Em Oxford, aproxima-se de Felix Catton, vivido por Jacob Elordi, o rapaz mais popular do campus que vem da família certa, veste a roupa certa e conhece as pessoas certas. Com o fortalecimento da amizade, e fascínio subjacente, Felix convida Oliver para passar o verão na sua mansão de campo que dá o nome ao filme – Saltburn.
Aqui Oliver, conhece e aproxima-se dos restantes membros da família Catton – a mãe Elspeth (Rosamund Pike), o pai Sir James (Richard E. Grant), a irmã Venetia (Alison Oliver), o primo Farleigh (Archie Madekwe) e a convidada, conhecida por Pobre Querida Pamela (Carey Mulligan).
Na mansão Saltburn, será a segunda vez que veremos Oliver como um peixe fora de água, mas, tal como aconteceu em Oxford, este fará de tudo para se encontrar no topo da cadeia alimentar. Ele não só seguirá as regras da elite como reescreverá novas para garantir que cada um dos habitantes da mansão façam exatamente aquilo que ele quer e precisa.
Sobre as atuações, Barry Keoghan revela-se, juntamente com a realizadora, como um dos grandes motivos pelos quais o filme não só funciona, mas como se sustenta fortemente. No fundo, o Oliver exige que ele tenha de fazer dois papéis num e a grande quantidade de close ups no rosto do ator só fazem demonstrar que há mais por detrás do que os seus olhos nos permitem ver. Keoghan aceitou o desafio de chocar o seu público, com três cenas em particular, com um grande gravitas.
Rosamund Pike, que deve ser a melhor candidata do filme para chegar aos grandes prémios de representação do ano, traz-nos uma mulher distante, ociosa e sem escrúpulos que, apesar das suas saídas cómicas, e sem noção, vai aos poucos caindo num poço de desespero e ilusão. A sua personagem pode ser a rainha de Saltburn mas, Pike não é nada menos do que a soberana deste filme.

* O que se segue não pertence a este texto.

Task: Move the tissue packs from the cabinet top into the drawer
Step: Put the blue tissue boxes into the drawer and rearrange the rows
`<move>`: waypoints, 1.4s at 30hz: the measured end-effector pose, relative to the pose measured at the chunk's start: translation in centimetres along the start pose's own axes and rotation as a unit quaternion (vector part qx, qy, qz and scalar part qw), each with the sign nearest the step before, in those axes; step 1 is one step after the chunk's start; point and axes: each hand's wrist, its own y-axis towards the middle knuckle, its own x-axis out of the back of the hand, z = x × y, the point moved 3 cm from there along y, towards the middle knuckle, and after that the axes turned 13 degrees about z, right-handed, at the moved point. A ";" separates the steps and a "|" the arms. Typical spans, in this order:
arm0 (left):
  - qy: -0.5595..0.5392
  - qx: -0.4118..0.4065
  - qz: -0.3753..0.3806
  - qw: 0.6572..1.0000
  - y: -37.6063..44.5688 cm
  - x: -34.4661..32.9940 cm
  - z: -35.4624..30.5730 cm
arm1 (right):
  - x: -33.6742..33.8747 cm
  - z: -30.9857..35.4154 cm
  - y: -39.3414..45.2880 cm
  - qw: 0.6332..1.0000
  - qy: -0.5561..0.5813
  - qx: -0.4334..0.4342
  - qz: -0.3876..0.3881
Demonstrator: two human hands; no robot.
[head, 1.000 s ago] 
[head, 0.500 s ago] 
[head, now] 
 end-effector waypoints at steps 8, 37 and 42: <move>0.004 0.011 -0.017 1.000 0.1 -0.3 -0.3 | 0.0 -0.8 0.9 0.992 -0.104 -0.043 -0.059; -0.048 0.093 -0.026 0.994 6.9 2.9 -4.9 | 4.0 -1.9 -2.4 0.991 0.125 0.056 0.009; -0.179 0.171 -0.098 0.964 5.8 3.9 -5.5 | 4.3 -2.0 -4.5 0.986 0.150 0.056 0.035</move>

Jacob Elordi traz-nos uma personagem muito diferente de Nate Jacobs de Euphoria. É fácil perceber porque o seu Felix é recetor de tanta atenção por todos que o conhecem. A popularidade da personagem só é conseguida com o carisma e magnetismo do ator.
Alison Oliver, tal como o anterior, passa do oito para o oitenta com Venetia Catton. A atriz cujo papel de maior destaque até à data foi Frances, na adaptação do livro de Sally Rooney, Conversations with Friends, passa duma rapariga reservada e passiva para uma jovem adulta bulímica, extravagante e sexual em Saltburn.
Carey Mulligan, que apesar da sua pequena participação no filme, certamente se tornará numa das personagens mais icónicas do filme, capaz de transcender o mesmo. Quanto menos soubermos da sua Pamela melhor, o enigma é um grande alicerce para a comédia da personagem.
Assim, Saltburn promete gerar desconforto e gargalhadas no seu público, enquanto reflete sobre temáticas como obsessão, poder, sexo e vergonha. Ao colecionar e fundir os melhores aspetos de filmes, e livros, de terror e romance, Emerald Fennell entrega-nos um filme dinâmico, único e impossível de deixar qualquer um indiferente.
Que bom que é voltar a ter um filme onde só é possível odiá-lo ou amá-lo: This is cinema.